Chicken Farmers of Canada’s (CFC) latest campaign aims to persuade young gymgoers that eating chicken is the key to reaching their fitness goals.
Instead of telling them how strong chicken can make them, they demonstrated it. The brand built a huge, heavy billboard with variations of the message “Chicken protein makes you stronger” and paid people to carry it throughout downtown Toronto. The messages varied based on where they were displayed. For example, the brand featured the billboard outside the Ripley’s Aquarium with the phrase “‘I just benched 350,’ said no fish ever.”
As part of the activation, T-shirts and chicken seasoning packets were given away. The campaign also included social media promotion, as well as digital signage in more than 140 GTA gyms, plus influencer support. True Media handled media buying, while LG2 was in charge of the creative and Craft managed PR.
Claire Crombez, associate media director at True Media, tells Media in Canada that while CFC frequently uses paid social media, DOOH advertising is an entirely new channel for the brand. Crombez says that the team thought the combination of a billboard with advertising in gyms was a good way to target a new audience for CFC – Gen Z and young Millennials (specifically those who are interested in fitness, exercise, athletics and bodybuilding) – and explaining the advantages of Canadian-raised chicken.
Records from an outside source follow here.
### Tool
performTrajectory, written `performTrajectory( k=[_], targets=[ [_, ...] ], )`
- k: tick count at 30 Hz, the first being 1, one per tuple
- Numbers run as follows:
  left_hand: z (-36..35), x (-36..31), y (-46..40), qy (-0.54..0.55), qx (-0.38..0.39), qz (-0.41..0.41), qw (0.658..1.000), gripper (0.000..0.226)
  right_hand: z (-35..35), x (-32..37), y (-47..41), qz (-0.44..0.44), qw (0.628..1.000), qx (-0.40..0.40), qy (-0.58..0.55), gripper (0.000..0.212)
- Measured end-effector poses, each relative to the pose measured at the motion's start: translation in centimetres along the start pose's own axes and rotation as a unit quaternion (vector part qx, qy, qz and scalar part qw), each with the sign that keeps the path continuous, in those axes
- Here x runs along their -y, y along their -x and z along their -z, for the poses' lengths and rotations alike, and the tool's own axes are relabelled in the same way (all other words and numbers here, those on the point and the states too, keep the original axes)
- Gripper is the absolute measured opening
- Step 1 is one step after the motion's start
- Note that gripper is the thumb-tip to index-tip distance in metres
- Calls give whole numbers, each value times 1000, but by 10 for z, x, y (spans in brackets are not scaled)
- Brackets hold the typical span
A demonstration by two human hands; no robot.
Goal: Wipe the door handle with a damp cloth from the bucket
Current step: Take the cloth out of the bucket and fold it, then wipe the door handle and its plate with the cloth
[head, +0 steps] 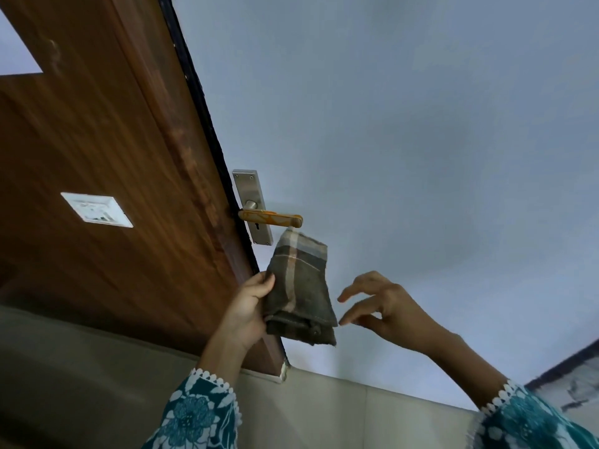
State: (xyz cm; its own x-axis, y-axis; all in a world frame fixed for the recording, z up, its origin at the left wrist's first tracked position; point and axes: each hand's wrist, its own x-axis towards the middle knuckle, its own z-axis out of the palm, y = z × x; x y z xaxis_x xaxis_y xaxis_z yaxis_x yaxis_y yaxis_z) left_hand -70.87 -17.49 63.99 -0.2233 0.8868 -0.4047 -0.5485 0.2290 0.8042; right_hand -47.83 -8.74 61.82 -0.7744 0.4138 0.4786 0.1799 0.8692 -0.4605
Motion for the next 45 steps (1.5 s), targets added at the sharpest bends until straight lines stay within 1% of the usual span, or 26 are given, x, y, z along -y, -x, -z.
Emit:
performTrajectory(
  k=[2,3,4,5,6,7,8,9,12,14,17,20,22,25,27,28,29,31,32,33,35,37,39,40,43,45],
  targets=[
    [-2,1,1,5,18,-23,1000,25,-5,3,3,-137,989,-8,-50,19],
    [-4,2,2,11,30,-35,999,26,-6,9,-1,-249,957,-39,-140,20],
    [-7,3,2,19,44,-42,998,29,-6,17,-9,-351,893,-48,-278,27],
    [-10,5,2,27,58,-45,997,32,-7,22,-15,-414,805,-30,-424,39],
    [-13,6,3,28,72,-47,996,33,-8,27,-21,-434,715,-12,-548,46],
    [-16,8,4,22,83,-52,995,33,-7,31,-26,-427,651,-11,-628,47],
    [-19,8,5,15,89,-59,994,31,-6,34,-32,-408,628,-21,-663,45],
    [-21,9,5,10,86,-68,994,30,-6,37,-38,-396,644,-37,-654,45],
    [-22,6,4,-28,25,-106,994,24,-3,43,-50,-417,806,-105,-407,61],
    [-21,4,2,-56,-5,-128,990,34,-1,42,-52,-380,876,-125,-268,71],
    [-20,6,1,-82,6,-160,984,64,-1,39,-52,-305,932,-100,-171,75],
    [-20,8,-3,-234,13,-227,945,79,3,36,-54,-269,958,-7,-103,81],
    [-21,7,-5,-382,-20,-282,880,77,6,31,-54,-249,966,62,-28,82],
    [-30,8,-3,-524,-114,-374,756,60,6,25,-52,-221,972,38,74,56],
    [-34,6,-1,-541,-141,-415,718,39,11,20,-53,-208,973,14,96,36],
    [-32,5,-3,-539,-139,-421,716,33,15,15,-54,-208,975,7,82,32],
    [-30,3,-6,-524,-122,-409,737,31,21,10,-55,-216,976,4,31,30],
    [-25,0,-12,-432,-52,-325,840,32,31,3,-56,-246,950,14,-190,30],
    [-26,-1,-13,-365,-19,-274,889,33,32,1,-56,-240,910,32,-337,38],
    [-28,0,-15,-299,-4,-238,924,37,31,0,-56,-227,850,50,-473,48],
    [-32,4,-18,-214,-14,-213,953,38,19,-1,-56,-230,723,59,-648,73],
    [-31,5,-21,-208,-45,-223,951,36,8,-3,-60,-267,654,49,-706,89],
    [-22,3,-27,-237,-55,-232,942,33,-1,-3,-67,-276,647,37,-709,85],
    [-17,0,-32,-252,-55,-237,937,30,-5,0,-72,-270,663,39,-697,76],
    [-11,-8,-49,-300,-93,-263,912,18,-20,15,-89,-241,771,45,-588,43],
    [-8,-14,-60,-299,-112,-274,907,16,-38,23,-99,-238,839,-5,-490,47]
  ],
)
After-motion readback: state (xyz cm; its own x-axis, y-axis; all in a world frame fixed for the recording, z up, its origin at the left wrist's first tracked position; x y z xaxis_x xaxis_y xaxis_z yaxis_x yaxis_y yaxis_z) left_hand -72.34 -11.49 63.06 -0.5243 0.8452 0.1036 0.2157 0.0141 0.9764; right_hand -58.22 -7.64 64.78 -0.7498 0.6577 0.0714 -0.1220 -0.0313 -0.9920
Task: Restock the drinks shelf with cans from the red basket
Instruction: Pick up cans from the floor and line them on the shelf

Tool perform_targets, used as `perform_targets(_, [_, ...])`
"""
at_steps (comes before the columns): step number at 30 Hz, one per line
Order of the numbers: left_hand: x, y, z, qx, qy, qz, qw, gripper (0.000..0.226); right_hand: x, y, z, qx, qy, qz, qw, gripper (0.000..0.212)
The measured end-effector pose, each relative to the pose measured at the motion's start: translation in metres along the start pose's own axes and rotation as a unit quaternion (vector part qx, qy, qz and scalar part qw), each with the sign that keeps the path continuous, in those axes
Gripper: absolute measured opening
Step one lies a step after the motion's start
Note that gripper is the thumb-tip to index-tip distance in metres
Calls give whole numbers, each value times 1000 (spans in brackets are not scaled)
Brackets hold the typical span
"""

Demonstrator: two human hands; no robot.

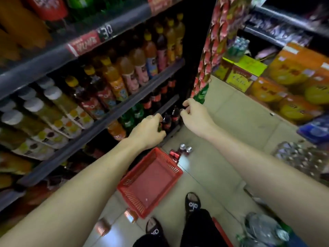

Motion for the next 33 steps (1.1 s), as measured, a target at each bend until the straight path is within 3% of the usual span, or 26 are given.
perform_targets(9, [79, 49, 101, -36, -63, -63, 995, 53, 60, 141, 6, 11, -51, 63, 997, 33])
perform_targets(18, [158, 59, 215, -68, -99, -188, 975, 46, 127, 282, 61, 15, -169, 108, 979, 33])
perform_targets(24, [180, 19, 296, -103, -114, -251, 956, 51, 145, 356, 132, 20, -222, 121, 967, 28])
perform_targets(30, [231, -35, 408, -174, -87, -293, 936, 41, 180, 426, 248, -7, -299, 117, 947, 26])
perform_targets(33, [267, -77, 496, -278, -70, -341, 895, 48, 199, 468, 321, -43, -339, 118, 932, 12])
Point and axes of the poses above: each hand's wrist, its own x-axis towards the middle knuckle, its own z-axis out of the palm, y = z × x, the point moved 1 cm from there along x, towards the middle knuckle, and after that the axes turned 3 degrees about y, right-handed, at the moved point
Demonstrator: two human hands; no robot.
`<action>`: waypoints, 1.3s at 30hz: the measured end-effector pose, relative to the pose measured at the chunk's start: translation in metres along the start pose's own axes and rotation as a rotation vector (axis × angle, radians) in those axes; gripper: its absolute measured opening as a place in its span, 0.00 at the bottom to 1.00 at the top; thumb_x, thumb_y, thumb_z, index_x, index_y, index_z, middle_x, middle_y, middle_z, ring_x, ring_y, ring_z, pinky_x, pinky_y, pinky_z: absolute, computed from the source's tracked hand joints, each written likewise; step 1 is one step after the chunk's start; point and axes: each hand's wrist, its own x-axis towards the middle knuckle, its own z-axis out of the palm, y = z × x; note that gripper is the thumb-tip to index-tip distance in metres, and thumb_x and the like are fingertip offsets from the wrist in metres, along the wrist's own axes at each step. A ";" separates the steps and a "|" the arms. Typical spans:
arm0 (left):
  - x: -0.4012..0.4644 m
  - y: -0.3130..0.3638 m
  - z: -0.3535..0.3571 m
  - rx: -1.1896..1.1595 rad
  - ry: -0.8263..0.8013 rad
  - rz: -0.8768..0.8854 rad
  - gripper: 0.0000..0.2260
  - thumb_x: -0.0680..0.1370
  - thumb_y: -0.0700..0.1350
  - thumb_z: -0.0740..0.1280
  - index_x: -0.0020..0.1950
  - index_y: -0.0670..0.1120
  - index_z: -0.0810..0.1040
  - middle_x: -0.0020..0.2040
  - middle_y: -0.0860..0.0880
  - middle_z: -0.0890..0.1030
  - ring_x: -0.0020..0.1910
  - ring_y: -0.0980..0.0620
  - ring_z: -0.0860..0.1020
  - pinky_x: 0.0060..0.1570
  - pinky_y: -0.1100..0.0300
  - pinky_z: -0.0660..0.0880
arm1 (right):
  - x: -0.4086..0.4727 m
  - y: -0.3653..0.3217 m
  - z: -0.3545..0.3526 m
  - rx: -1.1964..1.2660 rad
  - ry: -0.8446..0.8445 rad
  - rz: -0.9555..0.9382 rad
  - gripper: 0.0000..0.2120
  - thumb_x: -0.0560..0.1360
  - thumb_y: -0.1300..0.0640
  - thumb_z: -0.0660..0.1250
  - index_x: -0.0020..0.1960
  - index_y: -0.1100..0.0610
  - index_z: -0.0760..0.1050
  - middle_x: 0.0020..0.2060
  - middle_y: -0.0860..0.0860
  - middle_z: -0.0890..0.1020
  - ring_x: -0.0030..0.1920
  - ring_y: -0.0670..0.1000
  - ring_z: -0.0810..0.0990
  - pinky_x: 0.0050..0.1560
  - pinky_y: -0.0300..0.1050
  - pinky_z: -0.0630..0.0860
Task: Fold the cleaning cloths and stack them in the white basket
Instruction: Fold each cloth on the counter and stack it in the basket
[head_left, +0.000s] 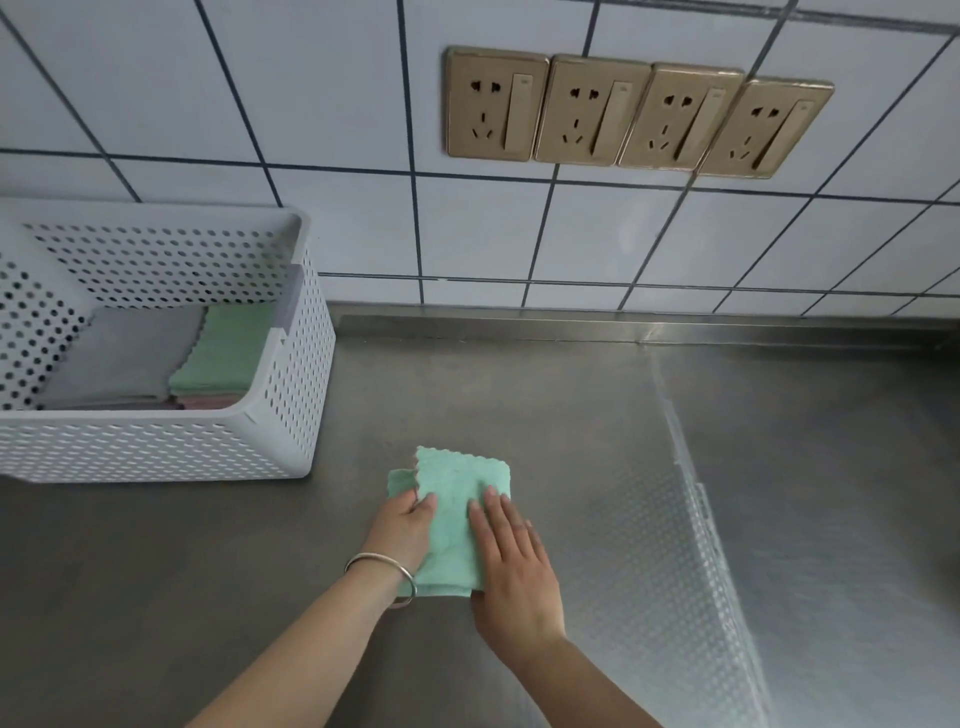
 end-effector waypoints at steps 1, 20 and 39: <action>0.001 -0.002 -0.003 0.011 0.010 -0.005 0.07 0.79 0.40 0.60 0.45 0.45 0.76 0.40 0.51 0.79 0.45 0.47 0.77 0.47 0.56 0.72 | 0.000 0.001 0.004 -0.014 -0.037 -0.001 0.48 0.51 0.53 0.77 0.69 0.56 0.64 0.68 0.53 0.72 0.66 0.52 0.73 0.59 0.49 0.75; 0.011 -0.043 -0.007 0.346 0.315 -0.073 0.18 0.78 0.43 0.61 0.68 0.44 0.68 0.62 0.40 0.77 0.59 0.39 0.75 0.56 0.54 0.70 | 0.003 0.007 0.025 -0.076 -0.101 -0.070 0.62 0.52 0.56 0.76 0.77 0.59 0.44 0.68 0.52 0.72 0.68 0.51 0.70 0.60 0.52 0.71; 0.022 -0.089 0.000 1.156 0.112 0.556 0.29 0.73 0.58 0.55 0.71 0.46 0.63 0.73 0.46 0.65 0.76 0.52 0.41 0.71 0.50 0.45 | 0.043 0.004 0.027 -0.143 -0.141 0.016 0.27 0.74 0.47 0.51 0.67 0.59 0.72 0.68 0.54 0.71 0.71 0.52 0.64 0.69 0.53 0.63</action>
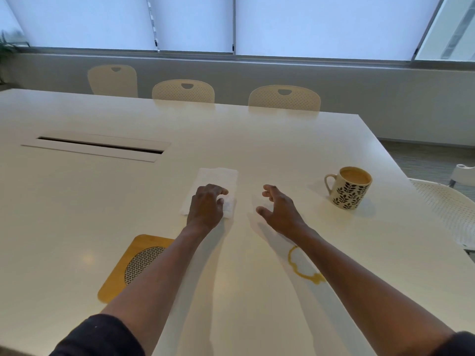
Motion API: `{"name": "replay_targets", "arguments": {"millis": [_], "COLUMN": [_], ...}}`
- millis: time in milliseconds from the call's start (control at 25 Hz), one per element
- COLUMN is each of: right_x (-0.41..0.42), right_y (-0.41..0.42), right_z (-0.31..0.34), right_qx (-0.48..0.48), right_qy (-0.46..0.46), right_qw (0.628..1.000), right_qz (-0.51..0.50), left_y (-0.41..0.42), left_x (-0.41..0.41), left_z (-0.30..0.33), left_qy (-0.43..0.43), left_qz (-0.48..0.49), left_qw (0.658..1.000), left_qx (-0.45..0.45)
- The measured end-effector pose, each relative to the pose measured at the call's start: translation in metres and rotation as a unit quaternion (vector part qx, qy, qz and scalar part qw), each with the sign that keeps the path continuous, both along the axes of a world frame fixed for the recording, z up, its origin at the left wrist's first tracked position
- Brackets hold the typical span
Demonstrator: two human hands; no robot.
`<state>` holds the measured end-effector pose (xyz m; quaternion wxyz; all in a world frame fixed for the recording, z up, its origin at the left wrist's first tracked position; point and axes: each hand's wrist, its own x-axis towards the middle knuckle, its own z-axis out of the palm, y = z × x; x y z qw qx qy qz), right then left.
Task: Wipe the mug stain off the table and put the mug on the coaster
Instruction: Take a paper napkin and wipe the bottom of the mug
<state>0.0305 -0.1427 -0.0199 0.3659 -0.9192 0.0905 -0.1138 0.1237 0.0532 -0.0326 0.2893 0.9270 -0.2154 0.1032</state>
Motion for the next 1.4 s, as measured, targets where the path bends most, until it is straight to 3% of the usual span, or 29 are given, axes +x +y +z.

“By layering in strong interest targeting to paid social campaigns and reaching gym-goers in their workout mindset, we are able to capture solid scale and promote chicken as a supreme protein choice to an engaged audience,” Crombez notes.
According to her, targeting Gen Z and Millennials is essential to CFC’s branding and marketing objectives, as its research has showed that they are the Canadians who consume the most chicken, but they are beginning to have a negative perception of it and are getting distracted by protein powders.
“Gen Z and Millennials also make up over 40% of the Canadian population, while producing over 60% of CFC’s web traffic,” Crombez adds. “By reaching these consumers in mainstream platforms and popular areas with strong contextual/interest targeting and a stunt, we can anticipate strong engagement and lifts in brand recall, while helping to raise Canadian chicken usage per capita.”
The campaign is also consistent with the brand’s current positioning launched earlier this year with “Chicken Raised Right,” which reinforced that Canadian chickens are good because they are “raised right.” That campaign included a public activation in which a litter of chicks went out across Toronto, picking up trash in Trinity Bellwoods park, cheering on Toronto Marathon runners, and holding open the door at Union Station.
“Like the ‘Chicken Raised Right’ campaign where we incorporated a stunt, we looked to do something different than previous campaigns,” Josh Stein, chief creative officer at LG2, says. “While a traditional billboard with our message would’ve made sense, a billboard that is heavy to carry and designed to not only deliver our message but to physically represent the power of chicken felt like a better way to put the muscle-building benefits of chicken on display.”